> **To do**: Go through the listing beneath this task and return every line that carries the string "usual".

> **Recorded data**:
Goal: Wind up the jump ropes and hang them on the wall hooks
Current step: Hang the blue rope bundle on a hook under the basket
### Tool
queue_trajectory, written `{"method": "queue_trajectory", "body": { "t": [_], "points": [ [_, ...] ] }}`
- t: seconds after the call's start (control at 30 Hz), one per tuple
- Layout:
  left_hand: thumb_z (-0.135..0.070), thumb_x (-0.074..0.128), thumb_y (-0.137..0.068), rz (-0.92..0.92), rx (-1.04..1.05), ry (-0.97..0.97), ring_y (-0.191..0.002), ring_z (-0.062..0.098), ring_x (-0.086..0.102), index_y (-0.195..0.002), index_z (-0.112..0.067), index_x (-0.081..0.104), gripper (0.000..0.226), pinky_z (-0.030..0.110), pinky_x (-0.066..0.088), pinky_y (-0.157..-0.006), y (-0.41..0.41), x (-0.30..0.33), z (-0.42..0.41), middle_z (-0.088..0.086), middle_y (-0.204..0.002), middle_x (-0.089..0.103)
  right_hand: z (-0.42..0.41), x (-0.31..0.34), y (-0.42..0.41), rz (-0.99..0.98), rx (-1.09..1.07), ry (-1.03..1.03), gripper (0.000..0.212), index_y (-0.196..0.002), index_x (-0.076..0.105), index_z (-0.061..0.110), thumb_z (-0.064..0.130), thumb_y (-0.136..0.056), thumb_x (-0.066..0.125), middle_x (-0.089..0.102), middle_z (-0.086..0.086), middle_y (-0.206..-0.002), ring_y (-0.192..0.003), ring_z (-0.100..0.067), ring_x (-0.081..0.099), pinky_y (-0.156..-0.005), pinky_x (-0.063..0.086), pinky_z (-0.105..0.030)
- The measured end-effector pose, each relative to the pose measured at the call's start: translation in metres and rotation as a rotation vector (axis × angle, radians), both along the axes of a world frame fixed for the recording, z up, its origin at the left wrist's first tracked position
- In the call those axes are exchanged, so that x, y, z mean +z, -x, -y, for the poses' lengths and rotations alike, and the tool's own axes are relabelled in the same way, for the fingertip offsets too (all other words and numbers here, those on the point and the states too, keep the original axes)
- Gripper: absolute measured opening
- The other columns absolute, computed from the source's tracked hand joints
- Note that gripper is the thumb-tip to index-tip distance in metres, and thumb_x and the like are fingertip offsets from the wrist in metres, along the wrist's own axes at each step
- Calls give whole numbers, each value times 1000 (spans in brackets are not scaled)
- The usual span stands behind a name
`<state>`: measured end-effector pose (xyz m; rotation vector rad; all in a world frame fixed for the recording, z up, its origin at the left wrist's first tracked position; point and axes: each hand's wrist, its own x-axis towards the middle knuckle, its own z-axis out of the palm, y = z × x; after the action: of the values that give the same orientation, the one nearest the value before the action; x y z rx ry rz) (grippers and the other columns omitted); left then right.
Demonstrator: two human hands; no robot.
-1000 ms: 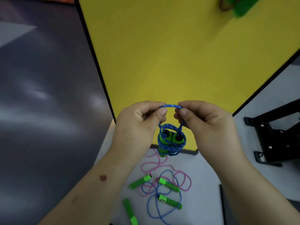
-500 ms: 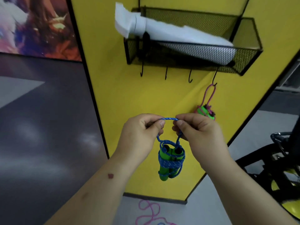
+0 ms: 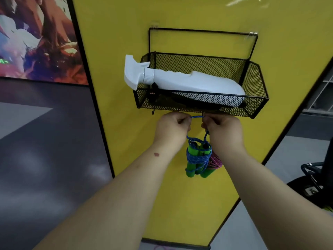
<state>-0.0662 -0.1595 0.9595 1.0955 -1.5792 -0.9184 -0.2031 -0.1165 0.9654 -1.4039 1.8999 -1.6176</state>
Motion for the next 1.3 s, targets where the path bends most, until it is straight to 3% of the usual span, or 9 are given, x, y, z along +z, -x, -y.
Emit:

> **Result of this task**:
- The usual span stands behind a name
Motion for the next 1.3 s, targets where the path bends most, until it is straight to 3% of the usual span, or 9 are given, x, y, z along +z, -x, -y.

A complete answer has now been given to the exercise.